1988 single by Sinitta

"Cross My Broken Heart" is a song by American-British pop singer Sinitta. It was released in March 1988 by Fanfare Records as the sixth and final single from her self-titled debut album (1987). The song was written and produced by Stock Aitken Waterman, and was successful in the UK where it was a top 10 hit, peaking at number six. It was certified silver by the BPI. The B-side contains a remix of her 1987 hit, "Toy Boy".

==Critical reception==
Bill Coleman from Billboard described "Cross My Broken Heart" as "an annoyingly catchy hi-NRG-inspired track in the Bananarama mold". James Hamilton from Record Mirror wrote in his dance column, "Plaintively pitched tudding 116 1/2bpm canterer with a sing-song chorus and rather more melody than usual". In a review published in Smash Hits, Ro Newton described the song as "a tale of woe and despair" in which "another boyfriend bites the dust". Retrospectively, in a 2015 review of the parent album, the Pop Rescue website considered "Cross My Broken Heart" as being "the best Sinitta track musically, vocally and lyrically", with "some great 80s vocal samples, some rich vocal harmonies, a stomping beat, and a pretty cool video". According to James Masterton in 2019, "Cross My Broken Heart" has "a sing-song chorus that sounded for all the world like a playground tease" and considered it "a fine example of throwaway yet sometimes addictive pop music".

==Chart performance==
In the UK, "Cross My Broken Heart" debuted at number 30 on 19 March 1988, climbed to number 14 the next week, then peaked at number six for consecutive three weeks; it fell off the chart after nine weeks and was certified silver by the British Phonographic Industry.
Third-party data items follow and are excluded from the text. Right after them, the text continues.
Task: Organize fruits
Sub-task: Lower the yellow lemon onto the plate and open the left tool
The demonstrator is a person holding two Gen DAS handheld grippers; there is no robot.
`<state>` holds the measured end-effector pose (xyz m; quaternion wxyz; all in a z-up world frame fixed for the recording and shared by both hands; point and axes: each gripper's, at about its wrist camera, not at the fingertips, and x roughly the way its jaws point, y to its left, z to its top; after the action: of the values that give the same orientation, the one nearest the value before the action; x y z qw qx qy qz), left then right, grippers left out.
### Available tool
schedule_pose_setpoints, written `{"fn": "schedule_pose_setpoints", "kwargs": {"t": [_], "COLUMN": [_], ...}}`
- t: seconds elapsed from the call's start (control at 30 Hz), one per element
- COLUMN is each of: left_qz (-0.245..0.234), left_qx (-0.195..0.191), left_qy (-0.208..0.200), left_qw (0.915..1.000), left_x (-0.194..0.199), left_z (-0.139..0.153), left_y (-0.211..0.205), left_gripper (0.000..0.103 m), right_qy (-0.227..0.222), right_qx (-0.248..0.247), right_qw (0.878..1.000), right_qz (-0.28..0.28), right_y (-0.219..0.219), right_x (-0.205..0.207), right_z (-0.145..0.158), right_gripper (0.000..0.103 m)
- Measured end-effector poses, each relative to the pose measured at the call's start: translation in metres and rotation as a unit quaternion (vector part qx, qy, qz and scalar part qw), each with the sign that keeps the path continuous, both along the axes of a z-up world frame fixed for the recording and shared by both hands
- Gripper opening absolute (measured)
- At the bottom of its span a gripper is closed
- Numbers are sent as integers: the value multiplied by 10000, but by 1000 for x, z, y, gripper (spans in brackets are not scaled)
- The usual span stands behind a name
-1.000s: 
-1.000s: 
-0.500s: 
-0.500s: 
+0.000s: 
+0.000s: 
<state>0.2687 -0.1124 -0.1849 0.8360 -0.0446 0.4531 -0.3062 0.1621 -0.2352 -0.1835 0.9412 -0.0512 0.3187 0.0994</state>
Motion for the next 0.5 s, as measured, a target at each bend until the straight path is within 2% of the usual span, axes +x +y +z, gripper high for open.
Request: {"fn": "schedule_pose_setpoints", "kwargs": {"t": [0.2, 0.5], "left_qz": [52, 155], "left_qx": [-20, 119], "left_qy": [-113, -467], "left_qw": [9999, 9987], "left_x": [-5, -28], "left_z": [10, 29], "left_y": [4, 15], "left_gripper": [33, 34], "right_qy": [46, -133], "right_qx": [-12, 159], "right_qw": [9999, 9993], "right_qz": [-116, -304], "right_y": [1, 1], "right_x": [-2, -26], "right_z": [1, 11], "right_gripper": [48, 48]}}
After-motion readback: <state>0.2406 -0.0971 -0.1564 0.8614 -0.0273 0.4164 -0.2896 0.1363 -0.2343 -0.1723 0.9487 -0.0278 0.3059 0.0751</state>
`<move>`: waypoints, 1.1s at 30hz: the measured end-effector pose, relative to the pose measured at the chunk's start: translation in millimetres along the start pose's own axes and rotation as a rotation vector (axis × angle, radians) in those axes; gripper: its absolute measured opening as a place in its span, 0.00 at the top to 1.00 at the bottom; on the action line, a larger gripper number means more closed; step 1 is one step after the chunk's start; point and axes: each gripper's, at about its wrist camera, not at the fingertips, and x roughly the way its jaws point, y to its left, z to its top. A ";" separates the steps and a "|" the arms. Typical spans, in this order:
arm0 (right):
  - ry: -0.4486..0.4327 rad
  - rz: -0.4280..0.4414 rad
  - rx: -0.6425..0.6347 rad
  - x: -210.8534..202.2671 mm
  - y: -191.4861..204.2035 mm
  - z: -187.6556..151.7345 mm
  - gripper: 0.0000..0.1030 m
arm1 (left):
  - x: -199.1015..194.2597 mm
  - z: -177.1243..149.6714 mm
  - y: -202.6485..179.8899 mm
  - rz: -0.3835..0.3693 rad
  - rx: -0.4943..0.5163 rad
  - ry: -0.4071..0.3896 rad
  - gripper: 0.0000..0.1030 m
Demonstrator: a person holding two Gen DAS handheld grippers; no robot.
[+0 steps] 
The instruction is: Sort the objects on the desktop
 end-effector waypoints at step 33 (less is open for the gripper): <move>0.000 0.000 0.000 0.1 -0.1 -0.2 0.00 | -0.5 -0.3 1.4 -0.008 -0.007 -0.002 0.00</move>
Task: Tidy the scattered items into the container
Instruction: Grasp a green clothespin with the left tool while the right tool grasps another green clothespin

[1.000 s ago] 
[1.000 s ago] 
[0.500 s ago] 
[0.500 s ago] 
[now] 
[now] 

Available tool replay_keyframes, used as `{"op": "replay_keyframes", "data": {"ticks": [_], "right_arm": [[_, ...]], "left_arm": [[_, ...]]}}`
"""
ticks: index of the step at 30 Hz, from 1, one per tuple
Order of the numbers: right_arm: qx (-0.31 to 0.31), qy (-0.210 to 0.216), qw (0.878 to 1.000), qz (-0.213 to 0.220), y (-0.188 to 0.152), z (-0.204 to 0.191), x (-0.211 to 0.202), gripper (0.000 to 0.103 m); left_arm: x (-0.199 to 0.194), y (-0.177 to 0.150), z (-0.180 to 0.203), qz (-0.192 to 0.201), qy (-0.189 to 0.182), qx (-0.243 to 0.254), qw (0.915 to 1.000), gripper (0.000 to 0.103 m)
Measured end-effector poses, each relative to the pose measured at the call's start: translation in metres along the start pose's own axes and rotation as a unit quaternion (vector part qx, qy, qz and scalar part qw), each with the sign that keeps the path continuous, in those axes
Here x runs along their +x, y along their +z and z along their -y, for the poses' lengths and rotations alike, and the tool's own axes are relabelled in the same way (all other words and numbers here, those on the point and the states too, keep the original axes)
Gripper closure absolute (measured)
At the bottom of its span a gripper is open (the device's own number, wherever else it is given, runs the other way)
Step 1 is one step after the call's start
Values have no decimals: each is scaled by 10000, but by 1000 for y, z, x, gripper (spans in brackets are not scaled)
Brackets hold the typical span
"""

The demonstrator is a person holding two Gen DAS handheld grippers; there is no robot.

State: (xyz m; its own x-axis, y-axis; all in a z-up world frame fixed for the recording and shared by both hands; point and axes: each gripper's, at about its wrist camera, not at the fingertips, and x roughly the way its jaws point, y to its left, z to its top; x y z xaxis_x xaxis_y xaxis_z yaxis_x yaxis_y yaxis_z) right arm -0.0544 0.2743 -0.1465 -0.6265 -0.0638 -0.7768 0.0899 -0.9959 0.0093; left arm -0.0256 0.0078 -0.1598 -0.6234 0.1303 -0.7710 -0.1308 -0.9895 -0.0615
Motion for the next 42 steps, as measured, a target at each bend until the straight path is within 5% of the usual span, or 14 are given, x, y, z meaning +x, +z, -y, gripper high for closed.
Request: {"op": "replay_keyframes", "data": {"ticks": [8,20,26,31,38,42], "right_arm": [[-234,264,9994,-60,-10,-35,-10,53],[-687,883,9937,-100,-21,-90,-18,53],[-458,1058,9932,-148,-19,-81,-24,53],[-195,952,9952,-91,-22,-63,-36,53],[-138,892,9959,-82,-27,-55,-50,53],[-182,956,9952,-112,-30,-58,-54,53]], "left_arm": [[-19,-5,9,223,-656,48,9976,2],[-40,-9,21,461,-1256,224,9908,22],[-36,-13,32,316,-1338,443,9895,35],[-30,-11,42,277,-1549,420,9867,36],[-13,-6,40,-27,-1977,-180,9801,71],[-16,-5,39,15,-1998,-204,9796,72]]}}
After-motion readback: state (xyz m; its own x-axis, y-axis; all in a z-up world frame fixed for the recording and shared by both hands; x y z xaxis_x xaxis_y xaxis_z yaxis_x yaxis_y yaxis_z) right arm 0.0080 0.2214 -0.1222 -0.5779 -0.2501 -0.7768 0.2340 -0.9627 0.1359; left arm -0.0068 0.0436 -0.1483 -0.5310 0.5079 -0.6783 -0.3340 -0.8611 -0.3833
It also reached number seven on the Irish Singles Chart where it charted for five weeks. Ireland, UK and Luxembourg were the only countries in which the single peaked within the top ten; it was a top-15 hit in Spain and Finland, a top-20 hit in West Germany and Switzerland, missed the top 30 by two places in the Flanders part of Belgium, and stalled at number 44 in the Netherlands. On the overall Eurochart Hot 100 compiled by the Music & Media magazine, it debuted at number 93 on 26 March 1988, attained number 16 in its fifth week and totaled ten weeks on the chart. It peaked at number 25 on the European Airplay Top 50 on which it appeared for five weeks. Outside Europe, "Cross My Broken Heart" reached number 26 on the US Hot Dance Club Play, and met with less success in New Zealand and Australia, peaking at numbers 39 and 54, respectively.

==Formats and track listings==
- 7" single
1. "Cross My Broken Heart" (Remix) – 3:43
2. "Toy Boy" (7" Remix) – 4:20

- 12" single
3. "Cross My Broken Heart" (Cupid's Avenging Mix) – 6:50
4. "Toy Boy" (12" Remix) – 5:08
5. "Cross My Broken Heart" (Instrumental) – 3:43

- 12" remix
6. "Cross My Broken Heart" (Extra Pulsing Mix) – 6:46
7. "Toy Boy" (12" Remix) – 5:08
8. "Cross My Broken Heart" (Instrumental) – 3:43

==Charts==

===Weekly charts===

Weekly chart performance for "Cross My Broken Heart"
| Chart (1988) | Peak position |
|---|---|
| Australia (ARIA) | 56 |
| Belgium (Ultratop 50 Flanders) | 32 |
| Europe (Eurochart Hot 100) | 16 |
| Europe (European Airplay Top 50) | 25 |
| Finland (Suomen virallinen lista) | 14 |
| Ireland (IRMA) | 7 |
| Luxembourg (Radio Luxembourg) | 6 |
| New Zealand (Recorded Music NZ) | 39 |
| Netherlands (Single Top 100) | 44 |
| Spain (AFYVE) | 12 |
| Switzerland (Schweizer Hitparade) | 19 |
| UK Singles (OCC) | 6 |
| UK Dance (Music Week) | 8 |
| US Hot Dance Club Play (Billboard) | 26 |
| West Germany (GfK) | 18 |

===Year-end charts===

1988 year-end chart performance for "Cross My Broken Heart"
| Chart (1988) | Position |
|---|---|
| UK Singles (OCC) | 97 |

==Certifications==

Certifications for "Cross My Broken Heart"
| Region | Certification | Certified units/sales |
| United Kingdom (BPI) | Silver | 250,000^{^} |
^{^} Shipments figures based on certification alone.